Stroustrup doesn't even mention Rust though and neither does the NSA document he was talking about: "Some examples of memory safe languages are C#, Go, Java, RubyTM, and Swift®."
(The document he refers to has two sections like this, one which mentions Rust and one which does not.)
OK but the post is styled a reply to Straustrup, who doesn't mention it.
Therefore, what, exactly?

Do you think Stroustrup is not aware of Rust? Do you seriously think he wasn't thinking about Rust when he wrote this? Even if he wasn't, don't you think he should've been? Do you not think the existence of Rust is relevant to the conversation?
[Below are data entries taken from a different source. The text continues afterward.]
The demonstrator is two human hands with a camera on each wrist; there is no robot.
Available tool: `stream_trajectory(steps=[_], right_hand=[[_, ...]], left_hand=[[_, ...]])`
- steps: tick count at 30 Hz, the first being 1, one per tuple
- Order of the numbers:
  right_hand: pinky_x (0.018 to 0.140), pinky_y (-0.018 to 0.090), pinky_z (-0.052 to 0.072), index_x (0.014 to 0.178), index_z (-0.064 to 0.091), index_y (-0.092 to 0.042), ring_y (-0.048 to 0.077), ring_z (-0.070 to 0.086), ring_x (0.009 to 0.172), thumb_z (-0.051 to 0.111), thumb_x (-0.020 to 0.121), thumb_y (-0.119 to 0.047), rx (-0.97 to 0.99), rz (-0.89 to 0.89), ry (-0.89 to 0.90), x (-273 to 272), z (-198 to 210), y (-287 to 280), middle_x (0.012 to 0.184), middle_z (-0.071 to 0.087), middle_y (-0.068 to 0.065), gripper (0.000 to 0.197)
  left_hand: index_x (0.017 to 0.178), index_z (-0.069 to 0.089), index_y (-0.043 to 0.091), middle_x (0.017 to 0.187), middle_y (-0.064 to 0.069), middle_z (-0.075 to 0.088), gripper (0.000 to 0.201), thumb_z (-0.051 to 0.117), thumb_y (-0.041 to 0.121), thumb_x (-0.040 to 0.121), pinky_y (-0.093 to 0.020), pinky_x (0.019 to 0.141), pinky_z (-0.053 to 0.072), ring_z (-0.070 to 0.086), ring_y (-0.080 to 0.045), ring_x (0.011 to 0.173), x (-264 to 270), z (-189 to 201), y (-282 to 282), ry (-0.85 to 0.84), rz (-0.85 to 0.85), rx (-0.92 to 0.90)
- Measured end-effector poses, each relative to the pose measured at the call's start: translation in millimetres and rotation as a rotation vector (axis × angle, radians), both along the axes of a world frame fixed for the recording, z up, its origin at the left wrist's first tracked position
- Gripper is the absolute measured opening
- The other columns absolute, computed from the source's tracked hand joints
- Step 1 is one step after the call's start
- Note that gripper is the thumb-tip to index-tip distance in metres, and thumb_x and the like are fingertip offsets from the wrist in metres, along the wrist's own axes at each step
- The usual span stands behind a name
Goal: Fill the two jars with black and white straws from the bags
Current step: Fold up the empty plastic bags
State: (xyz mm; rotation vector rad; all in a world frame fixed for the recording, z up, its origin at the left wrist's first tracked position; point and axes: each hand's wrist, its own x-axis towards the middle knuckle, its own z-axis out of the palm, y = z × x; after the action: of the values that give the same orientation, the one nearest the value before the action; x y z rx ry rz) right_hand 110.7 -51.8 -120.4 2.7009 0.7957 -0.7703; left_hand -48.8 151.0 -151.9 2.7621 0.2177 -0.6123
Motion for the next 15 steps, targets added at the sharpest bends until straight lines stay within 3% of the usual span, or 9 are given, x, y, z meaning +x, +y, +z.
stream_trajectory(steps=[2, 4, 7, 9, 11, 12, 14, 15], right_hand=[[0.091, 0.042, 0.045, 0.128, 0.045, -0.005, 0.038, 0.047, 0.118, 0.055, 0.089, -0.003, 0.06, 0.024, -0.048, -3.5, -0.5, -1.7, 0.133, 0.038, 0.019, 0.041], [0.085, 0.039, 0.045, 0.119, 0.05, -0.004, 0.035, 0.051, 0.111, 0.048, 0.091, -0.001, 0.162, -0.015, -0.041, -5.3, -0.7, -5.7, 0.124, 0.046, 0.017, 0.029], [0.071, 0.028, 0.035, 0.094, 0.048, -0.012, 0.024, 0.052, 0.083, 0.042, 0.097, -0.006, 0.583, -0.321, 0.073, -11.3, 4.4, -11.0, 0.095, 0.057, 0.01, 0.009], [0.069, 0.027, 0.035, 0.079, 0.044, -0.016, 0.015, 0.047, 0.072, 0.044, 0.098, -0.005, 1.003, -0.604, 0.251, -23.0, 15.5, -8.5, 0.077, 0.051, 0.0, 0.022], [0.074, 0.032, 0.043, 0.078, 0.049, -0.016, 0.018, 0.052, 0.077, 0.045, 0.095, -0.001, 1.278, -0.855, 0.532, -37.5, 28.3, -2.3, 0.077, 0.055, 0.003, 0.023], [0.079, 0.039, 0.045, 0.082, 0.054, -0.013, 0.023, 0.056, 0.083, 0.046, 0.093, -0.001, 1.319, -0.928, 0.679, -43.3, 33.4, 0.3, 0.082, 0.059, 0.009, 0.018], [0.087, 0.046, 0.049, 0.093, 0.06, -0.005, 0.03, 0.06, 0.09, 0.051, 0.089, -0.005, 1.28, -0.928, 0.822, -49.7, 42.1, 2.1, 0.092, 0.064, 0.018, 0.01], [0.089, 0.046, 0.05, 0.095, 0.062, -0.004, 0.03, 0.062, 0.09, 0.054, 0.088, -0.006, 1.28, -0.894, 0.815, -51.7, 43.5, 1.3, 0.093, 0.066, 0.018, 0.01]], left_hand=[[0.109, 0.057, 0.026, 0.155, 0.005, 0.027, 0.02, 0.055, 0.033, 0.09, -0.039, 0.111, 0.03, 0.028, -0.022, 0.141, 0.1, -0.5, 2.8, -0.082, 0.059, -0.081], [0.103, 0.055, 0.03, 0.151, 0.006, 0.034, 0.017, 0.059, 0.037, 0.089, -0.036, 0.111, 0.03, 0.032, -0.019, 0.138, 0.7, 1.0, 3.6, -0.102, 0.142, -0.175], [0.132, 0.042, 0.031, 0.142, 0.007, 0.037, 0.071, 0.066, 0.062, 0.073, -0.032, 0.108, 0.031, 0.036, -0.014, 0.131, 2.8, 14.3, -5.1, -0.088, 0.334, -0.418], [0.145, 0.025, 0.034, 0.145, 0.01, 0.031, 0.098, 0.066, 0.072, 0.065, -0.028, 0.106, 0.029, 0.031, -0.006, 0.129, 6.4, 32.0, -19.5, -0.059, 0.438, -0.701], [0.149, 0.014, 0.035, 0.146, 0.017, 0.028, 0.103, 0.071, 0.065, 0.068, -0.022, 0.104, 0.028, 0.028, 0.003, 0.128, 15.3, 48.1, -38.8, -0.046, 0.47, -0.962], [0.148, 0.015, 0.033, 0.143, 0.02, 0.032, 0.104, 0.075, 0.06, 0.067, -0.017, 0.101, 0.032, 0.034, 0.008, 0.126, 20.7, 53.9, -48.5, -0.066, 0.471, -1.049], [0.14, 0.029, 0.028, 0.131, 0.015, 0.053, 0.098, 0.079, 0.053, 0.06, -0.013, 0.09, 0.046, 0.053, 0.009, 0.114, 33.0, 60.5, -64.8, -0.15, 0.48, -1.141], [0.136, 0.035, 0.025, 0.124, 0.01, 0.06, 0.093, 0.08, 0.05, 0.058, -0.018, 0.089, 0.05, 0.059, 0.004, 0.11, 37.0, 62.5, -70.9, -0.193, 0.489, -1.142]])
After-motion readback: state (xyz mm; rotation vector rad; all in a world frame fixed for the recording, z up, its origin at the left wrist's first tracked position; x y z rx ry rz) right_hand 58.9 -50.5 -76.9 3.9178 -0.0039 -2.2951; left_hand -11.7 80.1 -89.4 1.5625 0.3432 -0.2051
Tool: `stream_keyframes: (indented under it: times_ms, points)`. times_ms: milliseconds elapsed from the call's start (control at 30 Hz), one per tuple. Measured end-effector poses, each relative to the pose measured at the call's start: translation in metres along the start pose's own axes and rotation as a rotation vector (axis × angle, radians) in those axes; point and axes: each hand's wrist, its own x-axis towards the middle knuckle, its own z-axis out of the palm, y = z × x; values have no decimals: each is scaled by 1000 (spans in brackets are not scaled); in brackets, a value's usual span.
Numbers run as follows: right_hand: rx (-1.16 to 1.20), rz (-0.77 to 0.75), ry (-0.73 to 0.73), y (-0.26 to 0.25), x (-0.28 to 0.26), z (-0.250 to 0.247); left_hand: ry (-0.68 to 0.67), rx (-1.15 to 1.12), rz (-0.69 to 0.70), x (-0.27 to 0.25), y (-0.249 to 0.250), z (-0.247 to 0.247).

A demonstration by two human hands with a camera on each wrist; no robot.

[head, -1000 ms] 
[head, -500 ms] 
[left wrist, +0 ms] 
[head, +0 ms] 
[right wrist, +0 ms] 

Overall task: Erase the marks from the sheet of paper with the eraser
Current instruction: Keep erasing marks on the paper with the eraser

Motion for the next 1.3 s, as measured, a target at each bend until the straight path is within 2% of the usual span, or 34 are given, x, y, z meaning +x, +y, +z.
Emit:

Is this discourse bound by some lawyer-like rules where if someone doesn't bring up something that everyone knows is relevant, it's off the table to mention? Should I have filed a form with you asking for permission to bring up a topic not mentioned in the document I was responding to, even though everyone thinking through it with good faith knows it's on topic?

>Do you seriously think he wasn't thinking about Rust when he wrote this?

If he was, then why didn't he mention it? You seem to know what Stroustrup's inner thoughts are, so tell me, why didn't he mention it?

Maybe he wants to avoid the ten million reply guy Rust evangelists out there (ahem), maybe he doesn't think it's relevant to the discussion for other reasons. Please enlighten me.

Obviously, anyone can blog about anything they want to but likewise I can ask questions too. You seem very upset that I asked such a simple question.

You might have heard of this phenomenon called "click bait" where people inject themselves into only very tangential discussions to get clicks. Or, in this case, I suspect to preach to the choir.

Now, let me ask you: do you have an opinion about what Stroustrup wrote or are you just making sure no one says anything bad about [your_favorite_lang].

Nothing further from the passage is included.